**Exercise directions**
Copy each line of the data that has "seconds" in it.

►

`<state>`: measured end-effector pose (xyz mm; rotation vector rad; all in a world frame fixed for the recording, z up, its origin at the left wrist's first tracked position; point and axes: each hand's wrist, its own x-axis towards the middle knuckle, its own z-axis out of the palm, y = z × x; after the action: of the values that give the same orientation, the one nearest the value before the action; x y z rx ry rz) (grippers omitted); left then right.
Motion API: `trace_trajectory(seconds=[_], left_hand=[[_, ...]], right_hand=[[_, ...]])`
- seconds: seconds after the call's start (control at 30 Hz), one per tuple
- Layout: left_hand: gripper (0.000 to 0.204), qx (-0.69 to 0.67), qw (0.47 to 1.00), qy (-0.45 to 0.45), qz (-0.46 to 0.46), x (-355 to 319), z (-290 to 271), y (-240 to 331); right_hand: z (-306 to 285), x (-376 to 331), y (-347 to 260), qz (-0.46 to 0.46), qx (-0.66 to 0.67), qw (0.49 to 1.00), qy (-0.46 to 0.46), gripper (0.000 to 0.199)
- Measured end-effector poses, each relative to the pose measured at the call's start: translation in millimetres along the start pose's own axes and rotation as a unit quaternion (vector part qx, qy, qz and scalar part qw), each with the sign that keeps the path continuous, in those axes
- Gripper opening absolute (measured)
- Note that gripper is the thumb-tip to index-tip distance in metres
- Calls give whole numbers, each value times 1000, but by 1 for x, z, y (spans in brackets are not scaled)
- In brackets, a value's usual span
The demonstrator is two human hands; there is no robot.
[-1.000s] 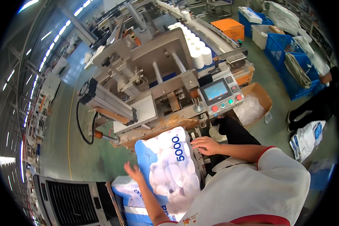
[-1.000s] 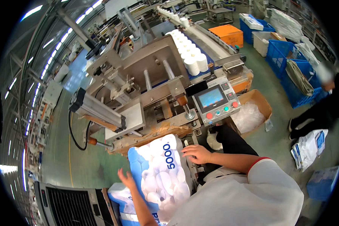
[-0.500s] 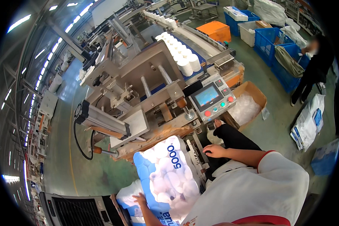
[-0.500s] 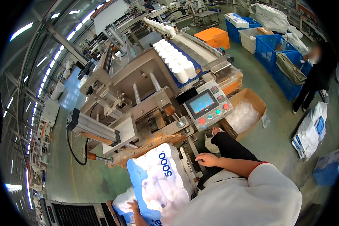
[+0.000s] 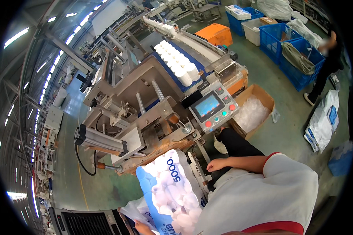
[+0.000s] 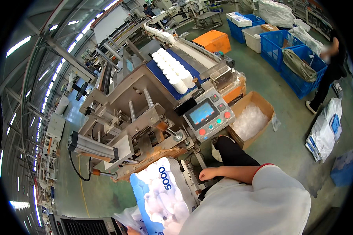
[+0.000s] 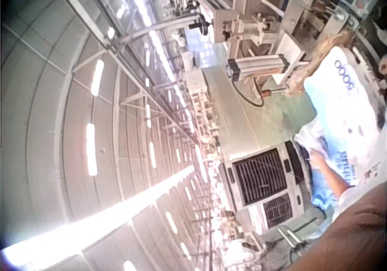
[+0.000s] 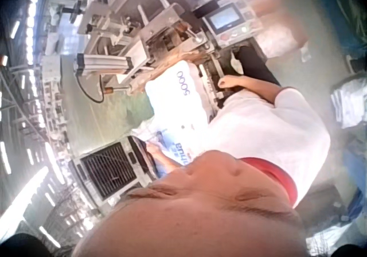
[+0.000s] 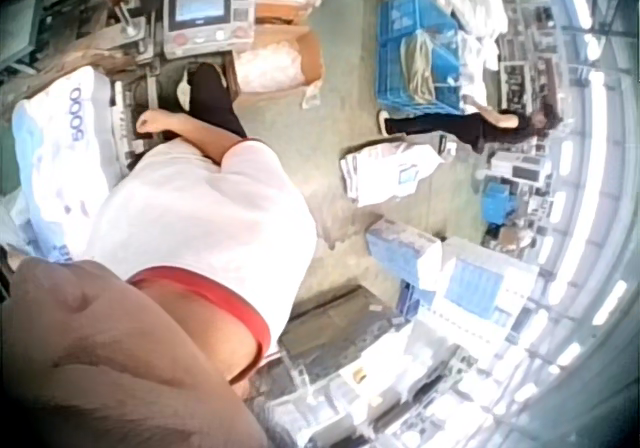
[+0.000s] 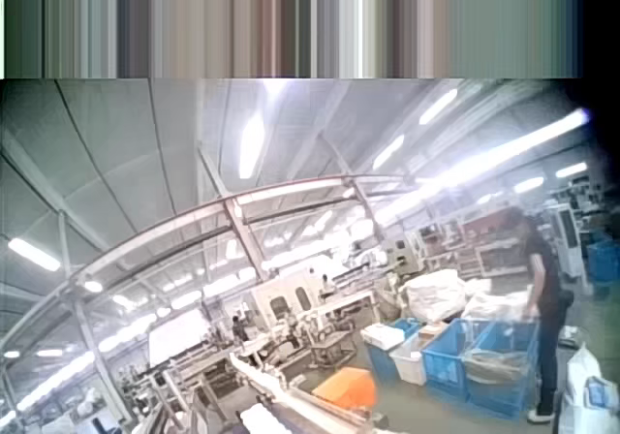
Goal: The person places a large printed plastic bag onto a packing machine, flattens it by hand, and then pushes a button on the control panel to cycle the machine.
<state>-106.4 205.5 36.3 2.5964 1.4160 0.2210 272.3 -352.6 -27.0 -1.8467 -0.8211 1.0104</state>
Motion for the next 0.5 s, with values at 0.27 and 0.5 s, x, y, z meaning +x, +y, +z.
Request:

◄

**Solution to the exercise**
Motion API: `trace_trajectory(seconds=[_], left_hand=[[_, ...]], right_hand=[[_, ...]])`
- seconds: seconds after the call's start (control at 30 Hz), one per tuple

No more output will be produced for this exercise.